Monday, November 30, 2009

you will always be home, sweet home, to me...



I am excited about my trip to Tennessee in a little over 2 weeks! I have missed this view. I have missed my family and friends. This is what I will see, hopefully, when I wake up while I am visiting. Sometimes I really think about what it would be like to move back. What would take me there? A job? That is highly unlikely. It may be the dark colors of the mountains that do it. Or maybe the lack of an income tax. It definitely won't be for the horrible state that the public education system is in. Unless they hire me.

If I move home, I plan on having me some Tennessee Walking horses again, maybe a garden (a garden for me will probably consist of an herb garden in my window), getting myself on the hiking trail, frying biscuits and eggs with my family early on a fall day in a state park, enjoying a pint with Ben, showing the sights to someone special.

It is almost as if I want another chance in that place. When I got older, I used to fondly remember the good ole days of my high school years and how I will never have them back. I realize now that those were the days I felt more comfortable, when I wasn't so afraid to live my life; I had friends who were the same way. However, I have all of those same things now...MORE than I ever did.

That being said, I want to go back and see it through different eyes (mine), unaltered by any kind of glasses or shades or goggles or whatever. I can think of all of the good times and enjoy them rather than grasp for them.

I am on the right track. Instead of wishing for the good days, I finally have them.


Thursday, November 26, 2009

Being thankful

It is hard as hell! I have this problem: I am always looking for ways to make my life better instead of taking a moment in the present to appreciate how great things are. So this morning, cozy in bed, I am listening to the cars driving by in the rain...people driving to gatherings or, most likely, to a grocery store because they charred the turkey. Last night it snode. Not a lot, but it was just there and its presence made it feel colder. This morning it is brisker than it has been.
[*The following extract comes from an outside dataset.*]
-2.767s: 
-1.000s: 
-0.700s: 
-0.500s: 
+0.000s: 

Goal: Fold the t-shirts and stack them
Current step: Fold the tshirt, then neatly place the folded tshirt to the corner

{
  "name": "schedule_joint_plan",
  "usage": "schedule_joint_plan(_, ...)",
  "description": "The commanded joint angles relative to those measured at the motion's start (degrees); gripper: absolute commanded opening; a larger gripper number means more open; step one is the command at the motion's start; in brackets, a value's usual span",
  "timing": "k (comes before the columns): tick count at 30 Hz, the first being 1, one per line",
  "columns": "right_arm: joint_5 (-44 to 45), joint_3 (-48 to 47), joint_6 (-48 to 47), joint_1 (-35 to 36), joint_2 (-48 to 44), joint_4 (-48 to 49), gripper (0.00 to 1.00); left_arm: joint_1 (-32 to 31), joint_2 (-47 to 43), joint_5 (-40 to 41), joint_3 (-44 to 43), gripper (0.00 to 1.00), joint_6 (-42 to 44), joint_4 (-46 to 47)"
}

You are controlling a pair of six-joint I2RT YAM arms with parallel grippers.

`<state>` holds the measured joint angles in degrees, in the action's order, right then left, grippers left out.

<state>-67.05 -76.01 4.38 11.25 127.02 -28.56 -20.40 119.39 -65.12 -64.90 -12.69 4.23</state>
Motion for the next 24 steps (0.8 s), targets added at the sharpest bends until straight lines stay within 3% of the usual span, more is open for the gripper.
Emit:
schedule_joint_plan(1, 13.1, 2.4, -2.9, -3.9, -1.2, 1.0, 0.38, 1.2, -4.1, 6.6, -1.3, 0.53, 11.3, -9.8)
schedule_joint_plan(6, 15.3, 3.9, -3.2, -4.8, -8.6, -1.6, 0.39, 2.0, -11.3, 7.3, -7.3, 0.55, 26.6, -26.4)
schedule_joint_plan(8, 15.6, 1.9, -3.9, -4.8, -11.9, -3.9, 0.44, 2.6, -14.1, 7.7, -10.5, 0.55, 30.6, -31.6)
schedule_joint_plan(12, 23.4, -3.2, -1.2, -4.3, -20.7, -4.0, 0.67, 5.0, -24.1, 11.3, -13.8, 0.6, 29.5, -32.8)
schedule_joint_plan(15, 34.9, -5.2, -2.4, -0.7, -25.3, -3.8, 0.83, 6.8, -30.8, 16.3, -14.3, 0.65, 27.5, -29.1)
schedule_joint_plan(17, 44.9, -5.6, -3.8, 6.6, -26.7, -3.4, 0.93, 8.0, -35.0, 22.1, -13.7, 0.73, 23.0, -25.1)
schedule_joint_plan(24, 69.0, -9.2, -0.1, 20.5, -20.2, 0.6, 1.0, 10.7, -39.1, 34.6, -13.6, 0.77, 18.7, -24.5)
I guess it had to happen sometime.
Here I am contemplating all of this, how things have been turning out after my whirlwind of a year. I want to take this moment to contemplate all that I have gained or maintained despite what I have lost. What I am thankful for:
  • I did not cut off my whole finger a few weeks ago. That would have been highly detrimental to my career.
  • I have a place to live that I can afford and I have great housemates.
  • I am actually doing what I want to do - I have 17 students and regardless of their wide spectrum of work ethics, I love them all.
  • I am able to make music on a daily basis, mostly with people that I enjoy making music with. I am lucky to be in the collegiate environment, where I have many opportunities to play.
  • My family of course; they still love me.
  • My friends; they still love me.
  • My health. I know I have to treat myself better. I want to. I am just lazy.
  • You.
Speaking of....time to get back to the cozy laze that I want to succumb to today before I get to make a sweet potato casserole and a corn casserole. Photos forthcoming.

Monday, November 23, 2009

Improvising

I have never been very good at improvising music. Recently I had the option of "ad libbing" a latin solo or something or other and it ended up sounding like something straight off of the Lawrence Welk Show. So square that it was almost racist or something.

Anyway, as I was sitting here, I just made up words to the famous tune "O Holy Night". Historically, I have been very successful at improvising this way. My song went a little something like this:

long lay your turd, in the toilet spinning
it just wont break as it is densely packed.
don't sit too long or you will get hemorroids
and then you'll bleed on your new underpants.

I don't profess to these being great words or anything. Obviously it isn't very creative. BUT, this was made up ON THE FLY.

I don't like to brag about such things. But it is what it is.